From the listing below, return each line that includes "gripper".

*** Begin section ***

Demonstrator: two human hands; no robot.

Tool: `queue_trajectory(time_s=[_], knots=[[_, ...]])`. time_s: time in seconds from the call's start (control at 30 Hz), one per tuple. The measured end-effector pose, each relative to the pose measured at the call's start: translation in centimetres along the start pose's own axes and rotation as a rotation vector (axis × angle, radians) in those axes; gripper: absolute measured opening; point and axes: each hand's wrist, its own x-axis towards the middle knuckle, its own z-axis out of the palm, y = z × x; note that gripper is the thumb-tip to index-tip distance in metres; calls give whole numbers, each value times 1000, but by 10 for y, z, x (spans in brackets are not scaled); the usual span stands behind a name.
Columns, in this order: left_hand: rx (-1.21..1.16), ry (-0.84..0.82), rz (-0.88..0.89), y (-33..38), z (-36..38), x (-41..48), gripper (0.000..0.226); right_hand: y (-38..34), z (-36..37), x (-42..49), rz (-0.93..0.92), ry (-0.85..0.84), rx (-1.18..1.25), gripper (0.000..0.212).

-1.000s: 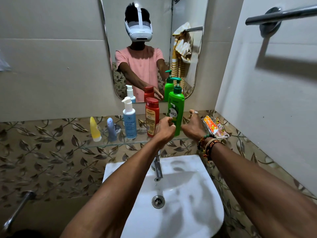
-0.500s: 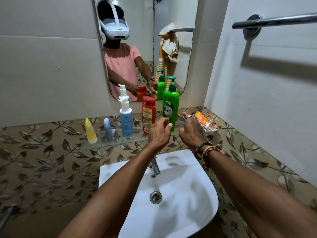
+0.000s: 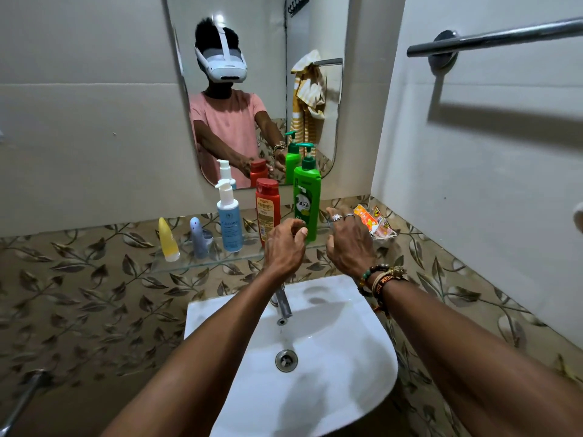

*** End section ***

* _OUTPUT_:
Tool: `queue_trajectory(time_s=[_], knots=[[_, ...]])`. time_s: time in seconds from the call's start (control at 30 Hz), one per tuple. The measured end-effector pose, each relative to the pose measured at the call's start: translation in centimetres along the start pose's own axes and rotation as a rotation vector (axis × angle, radians) in those axes; gripper: absolute measured opening; point and axes: each hand's wrist, its own x-axis towards the middle knuckle, its own z-axis out of the palm, y = z × x; note that gripper is the thumb-tip to index-tip distance in metres; calls give whole numbers, each value times 1000, but by 10 for y, z, x (spans in brackets are not scaled); the usual span stands behind a name.
Columns, in this order: left_hand: rx (-1.21..1.16), ry (-0.84..0.82), rz (-0.88..0.89), y (-33..38), z (-36..38), x (-41..48), gripper (0.000..0.226); right_hand: y (-38..34), z (-36..37), x (-42..49), rz (-0.93..0.92), ry (-0.85..0.84), rx (-1.18..1.25), gripper (0.000..0.212).

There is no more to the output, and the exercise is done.